Segment Start: Dataset content
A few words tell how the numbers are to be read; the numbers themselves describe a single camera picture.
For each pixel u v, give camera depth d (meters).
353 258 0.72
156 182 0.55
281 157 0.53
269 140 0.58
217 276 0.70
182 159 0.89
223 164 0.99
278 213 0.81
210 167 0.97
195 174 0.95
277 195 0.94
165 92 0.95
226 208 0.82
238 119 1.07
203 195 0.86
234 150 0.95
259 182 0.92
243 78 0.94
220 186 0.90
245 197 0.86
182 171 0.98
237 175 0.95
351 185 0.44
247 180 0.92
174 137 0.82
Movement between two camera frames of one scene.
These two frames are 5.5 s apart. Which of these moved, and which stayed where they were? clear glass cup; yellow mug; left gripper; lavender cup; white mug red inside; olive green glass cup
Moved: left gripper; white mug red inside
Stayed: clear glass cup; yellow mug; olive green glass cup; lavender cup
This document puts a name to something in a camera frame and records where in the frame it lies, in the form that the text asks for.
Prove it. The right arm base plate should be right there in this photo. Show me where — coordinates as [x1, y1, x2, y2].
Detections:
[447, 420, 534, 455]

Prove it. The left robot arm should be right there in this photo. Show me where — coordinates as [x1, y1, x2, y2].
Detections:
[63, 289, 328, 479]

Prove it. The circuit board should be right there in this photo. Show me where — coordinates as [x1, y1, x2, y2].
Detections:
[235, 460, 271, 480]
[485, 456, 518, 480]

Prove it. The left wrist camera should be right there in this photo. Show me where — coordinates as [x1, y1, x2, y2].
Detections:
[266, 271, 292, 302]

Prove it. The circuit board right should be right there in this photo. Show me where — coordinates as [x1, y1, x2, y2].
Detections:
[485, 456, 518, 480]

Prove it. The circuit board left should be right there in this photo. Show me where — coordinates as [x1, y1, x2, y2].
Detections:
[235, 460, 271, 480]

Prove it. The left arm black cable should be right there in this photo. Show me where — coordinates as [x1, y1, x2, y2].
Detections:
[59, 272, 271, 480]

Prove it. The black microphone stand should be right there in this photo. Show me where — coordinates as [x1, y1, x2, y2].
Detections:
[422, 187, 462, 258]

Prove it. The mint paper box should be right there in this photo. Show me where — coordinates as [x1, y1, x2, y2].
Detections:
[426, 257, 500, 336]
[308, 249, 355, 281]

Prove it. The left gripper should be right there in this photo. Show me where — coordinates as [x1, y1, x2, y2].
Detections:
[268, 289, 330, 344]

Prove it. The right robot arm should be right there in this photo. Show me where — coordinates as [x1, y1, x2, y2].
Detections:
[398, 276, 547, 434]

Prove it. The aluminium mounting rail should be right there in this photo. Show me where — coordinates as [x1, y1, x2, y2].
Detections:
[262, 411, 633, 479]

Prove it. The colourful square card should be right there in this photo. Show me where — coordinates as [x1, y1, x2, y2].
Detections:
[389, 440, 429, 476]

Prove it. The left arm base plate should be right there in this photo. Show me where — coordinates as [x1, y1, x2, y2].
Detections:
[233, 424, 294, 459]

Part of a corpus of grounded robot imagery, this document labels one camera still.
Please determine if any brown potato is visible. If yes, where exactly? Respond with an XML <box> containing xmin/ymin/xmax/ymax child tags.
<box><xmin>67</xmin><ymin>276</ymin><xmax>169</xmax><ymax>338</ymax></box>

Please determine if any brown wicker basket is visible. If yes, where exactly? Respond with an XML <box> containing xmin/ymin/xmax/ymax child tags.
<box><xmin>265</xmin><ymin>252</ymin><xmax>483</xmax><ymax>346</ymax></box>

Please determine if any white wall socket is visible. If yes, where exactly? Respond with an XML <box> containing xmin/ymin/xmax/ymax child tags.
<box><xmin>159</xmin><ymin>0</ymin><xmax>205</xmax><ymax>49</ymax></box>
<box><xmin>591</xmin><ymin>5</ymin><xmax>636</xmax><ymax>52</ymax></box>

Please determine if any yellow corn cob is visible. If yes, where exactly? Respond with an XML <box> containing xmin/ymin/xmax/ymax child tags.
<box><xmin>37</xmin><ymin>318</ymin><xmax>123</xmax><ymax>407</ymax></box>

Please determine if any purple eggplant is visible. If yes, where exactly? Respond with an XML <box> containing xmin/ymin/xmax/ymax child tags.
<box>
Segment End: Dataset content
## What is being asked
Retype the portion of the data above that starts on the line with "277 195 0.94" and finishes on the line with "Movement between two", including both of those lines.

## Task answer
277 195 0.94
165 92 0.95
226 208 0.82
238 119 1.07
203 195 0.86
234 150 0.95
259 182 0.92
243 78 0.94
220 186 0.90
245 197 0.86
182 171 0.98
237 175 0.95
351 185 0.44
247 180 0.92
174 137 0.82
Movement between two camera frames of one scene.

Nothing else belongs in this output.